12. Pernyataan sekarang, jika masyarakat Bali ditanya: Siapakah Dewi Melanting yang dipuja di sawah, di kebun, dan di pasar? Mungkin jawabannya beda-beda. Barangkali umumnya dikaitkan dengan Dalem Melanting atau Bhatari Melanting di Desa Melanting di kawasan hutan Pulaki, Kecamatan Gerokgak, Bali utara bagian barat. Teman-teman saya yang pedagang atau bisnis di Bali umumnya berpikir demikian. Namun, jika kita merujuk pada catatan Goris — tersisip dalam artikel “Secten op Bali” dimuat dalam Mededeelingen van de Kirtya Liefrinck-Van der Tuuk. 3, Singaradja, 1931, yang dikutip juga oleh MIGUEL COVARRUBIAS dalam Island of Bali (1937): “Dewi Melanting, the native goddess of seed and plants, who, as daughter of Dewi Sri, remains the goddess of gardens and markets. Dewi Melanting spends half the year above the earth and the other half below; or, as Dr. Goris puts it, “she has first to undergo death under the black earth before she can come to new life.” — maka yang dipuja di Pura Melanting di Pulaki dengan yang Dewi Melanting di pasar-sawah-kebun adalah berbeda?

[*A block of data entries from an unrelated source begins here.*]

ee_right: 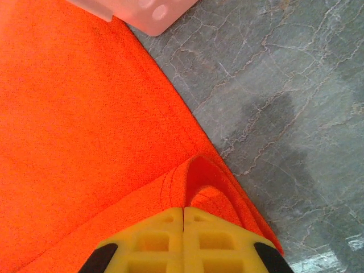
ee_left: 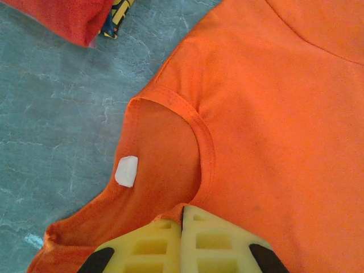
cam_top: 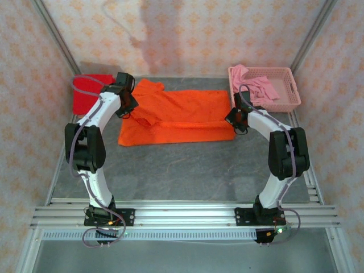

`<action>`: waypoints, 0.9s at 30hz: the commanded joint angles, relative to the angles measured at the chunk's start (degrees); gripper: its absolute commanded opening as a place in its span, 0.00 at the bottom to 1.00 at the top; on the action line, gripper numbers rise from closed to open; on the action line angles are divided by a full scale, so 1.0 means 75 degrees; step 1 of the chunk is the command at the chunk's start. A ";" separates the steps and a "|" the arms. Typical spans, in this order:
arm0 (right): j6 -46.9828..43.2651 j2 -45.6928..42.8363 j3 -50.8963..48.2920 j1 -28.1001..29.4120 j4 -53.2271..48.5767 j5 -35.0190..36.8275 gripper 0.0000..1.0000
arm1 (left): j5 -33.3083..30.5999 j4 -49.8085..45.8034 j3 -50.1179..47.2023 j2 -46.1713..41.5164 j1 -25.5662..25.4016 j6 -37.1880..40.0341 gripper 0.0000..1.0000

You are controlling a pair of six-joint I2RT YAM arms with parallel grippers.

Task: Fold and stack the t-shirts

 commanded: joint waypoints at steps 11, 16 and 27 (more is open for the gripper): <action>-0.0100 0.0219 0.0280 -0.0045 0.0006 0.0079 0.00 | -0.0251 0.0000 0.0984 0.0915 0.0124 0.0345 0.00; -0.0100 0.0218 0.0279 -0.0050 0.0008 0.0078 0.00 | -0.0178 -0.0035 0.1296 0.1024 0.0154 0.0370 0.00; -0.0088 0.0299 0.0282 -0.0049 -0.0003 0.0056 0.00 | -0.0064 -0.0059 0.1639 0.1421 0.0259 0.0487 0.00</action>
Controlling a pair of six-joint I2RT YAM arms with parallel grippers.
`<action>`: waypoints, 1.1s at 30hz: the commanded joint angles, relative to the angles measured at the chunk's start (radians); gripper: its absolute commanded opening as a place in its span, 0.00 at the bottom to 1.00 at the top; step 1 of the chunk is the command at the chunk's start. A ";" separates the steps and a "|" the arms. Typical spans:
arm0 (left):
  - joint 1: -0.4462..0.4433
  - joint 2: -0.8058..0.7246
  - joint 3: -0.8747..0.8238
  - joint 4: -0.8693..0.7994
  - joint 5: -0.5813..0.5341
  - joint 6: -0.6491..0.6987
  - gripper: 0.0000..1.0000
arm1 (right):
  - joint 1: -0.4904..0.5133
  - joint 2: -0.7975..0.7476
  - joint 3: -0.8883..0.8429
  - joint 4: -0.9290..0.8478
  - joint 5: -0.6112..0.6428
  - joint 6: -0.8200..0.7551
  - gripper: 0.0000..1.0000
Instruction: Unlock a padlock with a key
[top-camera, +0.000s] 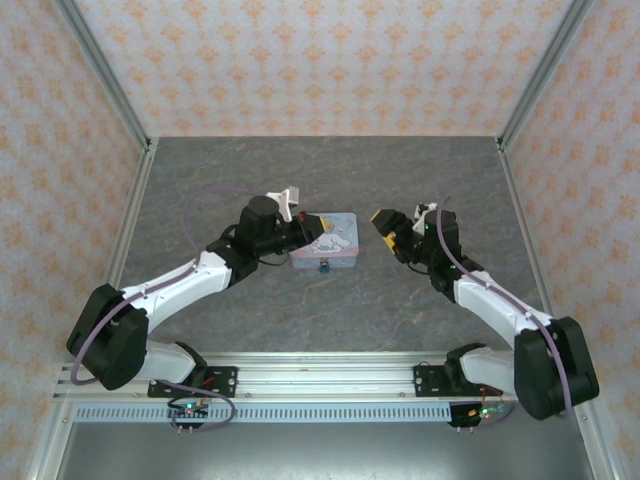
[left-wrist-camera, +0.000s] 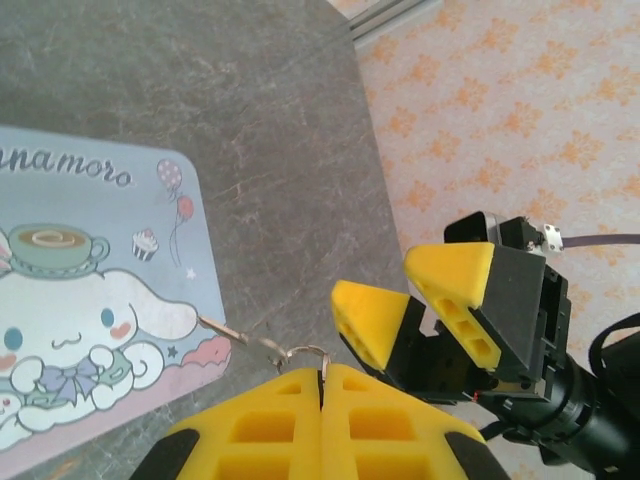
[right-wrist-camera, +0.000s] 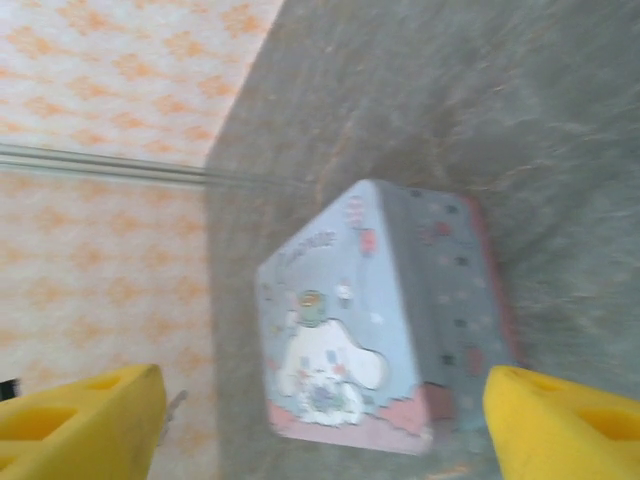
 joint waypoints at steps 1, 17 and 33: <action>0.031 0.030 0.056 0.013 0.144 0.065 0.00 | 0.012 0.043 0.031 0.300 -0.104 0.050 0.75; 0.074 0.135 0.179 -0.030 0.332 0.100 0.00 | 0.132 0.123 0.078 0.350 -0.143 -0.055 0.34; 0.075 0.166 0.205 -0.009 0.342 0.077 0.00 | 0.142 0.147 0.032 0.430 -0.190 -0.025 0.28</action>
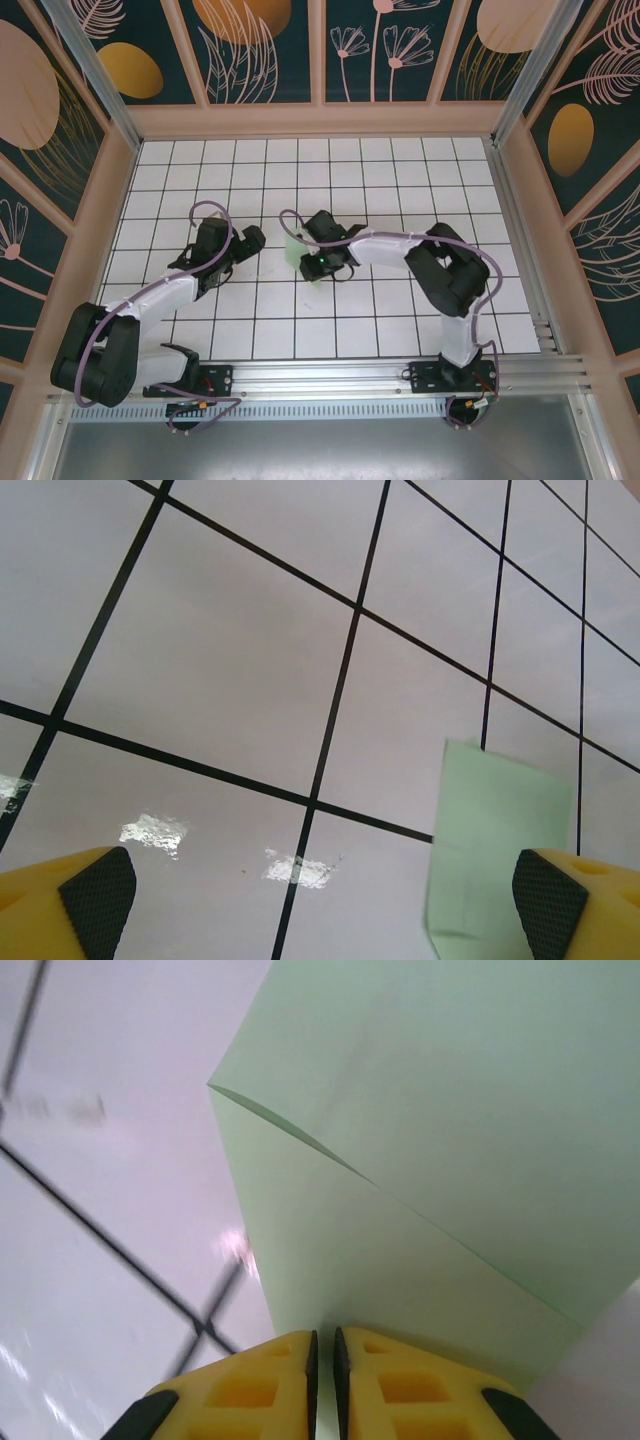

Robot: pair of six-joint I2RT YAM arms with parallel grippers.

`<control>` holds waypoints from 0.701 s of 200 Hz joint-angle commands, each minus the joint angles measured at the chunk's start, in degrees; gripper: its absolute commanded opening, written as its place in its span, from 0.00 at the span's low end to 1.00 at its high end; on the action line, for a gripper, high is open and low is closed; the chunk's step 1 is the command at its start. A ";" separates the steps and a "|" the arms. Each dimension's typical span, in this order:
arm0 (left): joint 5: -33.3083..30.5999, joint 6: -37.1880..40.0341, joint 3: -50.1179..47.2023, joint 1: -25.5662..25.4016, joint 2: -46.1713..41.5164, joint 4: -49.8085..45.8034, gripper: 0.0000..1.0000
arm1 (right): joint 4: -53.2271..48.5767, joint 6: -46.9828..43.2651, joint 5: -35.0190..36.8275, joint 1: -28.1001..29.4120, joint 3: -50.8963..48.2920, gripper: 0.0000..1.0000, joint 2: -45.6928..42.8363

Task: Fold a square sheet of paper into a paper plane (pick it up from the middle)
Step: Move the paper to the center of the table.

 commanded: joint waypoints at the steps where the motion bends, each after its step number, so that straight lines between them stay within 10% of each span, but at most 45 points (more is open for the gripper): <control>1: 1.81 -0.12 -0.69 0.39 -0.24 2.69 0.99 | -6.92 -7.96 0.99 -0.53 -3.36 0.18 -4.83; 64: 5.19 -0.71 -1.00 0.36 -0.12 4.65 0.98 | 2.69 11.39 9.42 -0.47 -5.21 0.31 -13.39; 140: 10.24 -1.58 -1.26 0.38 0.77 6.92 0.99 | 5.85 21.15 11.34 -0.61 -5.21 0.21 -9.91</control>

13. Dalam urusan keyakinan kita bisa (bahkan dipersilahkan berbeda) tergantung keyakinan masing-masing. Namun informasi atas peristiwa atau cerita yang mempengaruhi keyakinan kita sepertinya perlu diperdalam, lebih jauh-dalam-luas, agar apapun yang kita yakini atau pahami semakin terang dalam cahaya pengetahuan yang jembar, hati yang terbuka yang memberikan kemungkinan lebih mendalam dan jernih dalam menjalani kehidupan, terkhusus kehidupan batiniah.